The BDD Constraint Solver is a solving mode within the Synopsys VCS constraint solver that uses a Binary Decision Diagram (BDD) representation of a randomize() call's constraint system. It is the alternative to the default RACE solver mode and is exposed to users through the VCS constrained-random verification flow. Its defining behavior, performance profile, and applicability are documented in case studies of CPU/microcode stimulus generation, most notably the AMD microcode stimuli work published on Design & Reuse.

How It Works

Unlike incremental solvers that reason about constraints on the fly, the BDD solver first elaborates the entire solution space of a randomize() call before selecting a single solution. Once the solution space is built, the solver picks a value from it. The full solution space is then cached, which speeds up subsequent randomize() calls that pose the same problem (e.g., randomized the same way repeatedly in a CPU opcode generator). The trade-off is that the elaboration step itself can require a significant amount of memory and CPU time, because the full set of legal solutions must be constructed up front.

Memory and Performance Characteristics

  • Memory: Because the BDD solver materializes the entire solution space, it is typically the memory-dominant mode. Memory use is reported separately in the VCS Constraint Profiler because RACE memory use is generally not a limiting factor and is usually not measured for comparison.
  • Runtime: The cost of elaborating the solution space is amortized over many randomize() calls.

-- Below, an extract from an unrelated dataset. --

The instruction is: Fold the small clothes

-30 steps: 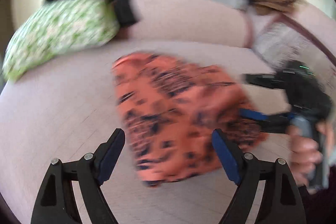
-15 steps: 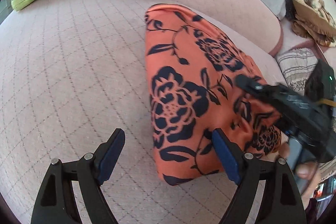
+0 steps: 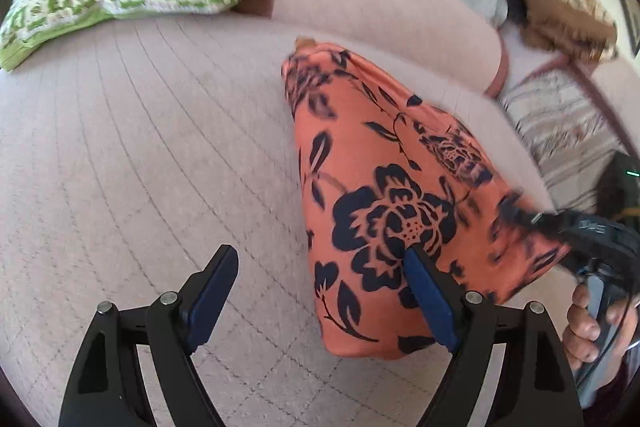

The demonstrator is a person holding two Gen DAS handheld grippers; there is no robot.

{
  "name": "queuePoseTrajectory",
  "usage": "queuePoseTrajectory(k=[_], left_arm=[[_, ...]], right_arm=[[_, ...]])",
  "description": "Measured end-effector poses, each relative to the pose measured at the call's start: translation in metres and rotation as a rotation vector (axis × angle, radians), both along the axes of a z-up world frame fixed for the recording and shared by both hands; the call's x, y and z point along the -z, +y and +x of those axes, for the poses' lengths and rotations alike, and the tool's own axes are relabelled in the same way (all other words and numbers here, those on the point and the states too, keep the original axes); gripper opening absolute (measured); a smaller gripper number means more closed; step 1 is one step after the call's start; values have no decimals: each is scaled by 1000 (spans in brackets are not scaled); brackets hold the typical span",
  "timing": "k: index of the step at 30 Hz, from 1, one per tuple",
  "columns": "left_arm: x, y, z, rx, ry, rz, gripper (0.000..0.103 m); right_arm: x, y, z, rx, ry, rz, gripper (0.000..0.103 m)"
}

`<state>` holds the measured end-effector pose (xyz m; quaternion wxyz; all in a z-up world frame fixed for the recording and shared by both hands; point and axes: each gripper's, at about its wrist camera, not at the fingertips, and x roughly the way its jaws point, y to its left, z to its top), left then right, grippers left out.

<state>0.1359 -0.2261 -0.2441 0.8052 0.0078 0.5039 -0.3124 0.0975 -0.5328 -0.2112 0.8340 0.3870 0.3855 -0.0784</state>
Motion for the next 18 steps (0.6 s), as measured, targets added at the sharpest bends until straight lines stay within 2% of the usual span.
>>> queuePoseTrajectory(k=[1, 2, 3, 4, 8, 10, 13, 16, 18], left_arm=[[4, -3, -1, 6, 9, 20, 85], [3, -5, -3, 9, 8, 26, 85], [1, -8, -6, 10, -2, 33, 85], [0, -12, -4, 13, -9, 41, 85], [0, -26, -15, 34, -34, 70, 85], [5, -34, -14, 46, -35, 78, 85], [9, -35, -16, 62, -71, 105, 85], [7, -35, -21, 77, -111, 128, 86], [10, -39, -21, 82, -123, 135, 89]], right_arm=[[28, -11, 2, 7, 126, 132, 23], [39, -16, 1, 7, 162, 191, 25], [41, -23, -5, 27, 145, 240, 28], [37, -29, -10, 41, 129, 244, 31], [-11, -43, -27, 177, 37, 23, 34], [-27, -39, -24, 191, -41, -45, 34], [-38, -13, 13, 49, -96, -116, 34], [-39, 5, 54, -52, -80, -202, 34], [-33, 8, 77, -77, -66, -204, 34]])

It pays off when the same randomize() call is invoked repeatedly.
  • Architectural fit: The BDD solver works well for specific architectures, particularly when the randomize problem does not consume excessive memory and the same randomize() call is executed many times — a pattern that is common in CPU opcode generation.

Comparison with the RACE Solver

When a stimulus architecture was refactored from a single-class to a multiple-class layout (choosing an opcode category first, then randomizing within it), both solvers benefited, but the magnitudes differed:

  • RACE solver: 4x speedup moving from single-class to multiple-class.
  • BDD solver: 2x speedup moving from single-class to multiple-class.
  • The multiple-class layout also produced significantly better BDD-solver memory consumption than the single-class layout.

The performance gains are attributed to the smaller set of variables and constraints present in the multiple-class implementation, which reduces the size of the problem the solver must work on. In the published study, the multiple-class implementation had roughly 7x fewer constraints than the original single-class implementation.

Use Cases

The BDD solver is documented in the context of generating stimuli for complex instruction sets:

  • AMD microcode / x86 opcodes: The BDD solver mode is used to randomize x86 instructions, where the same opcode generation problem is solved many times and the amortization of the upfront solution-space elaboration is favorable.
  • General constrained-random verification: Any flow in which a randomize() problem of manageable size is called many times can benefit from the BDD solver's caching behavior.

Integration With Other Tools and Techniques

  • The VCS Constraint Profiler reports per-randomize() and per-partition CPU runtime and memory data. Memory profiling is highlighted as especially valuable when the BDD solver is enabled, because BDD elaboration is the main source of memory pressure; cumulative randomize CPU runtime, individual randomize CPU runtime, individual partition CPU runtime, and memory data are all reported.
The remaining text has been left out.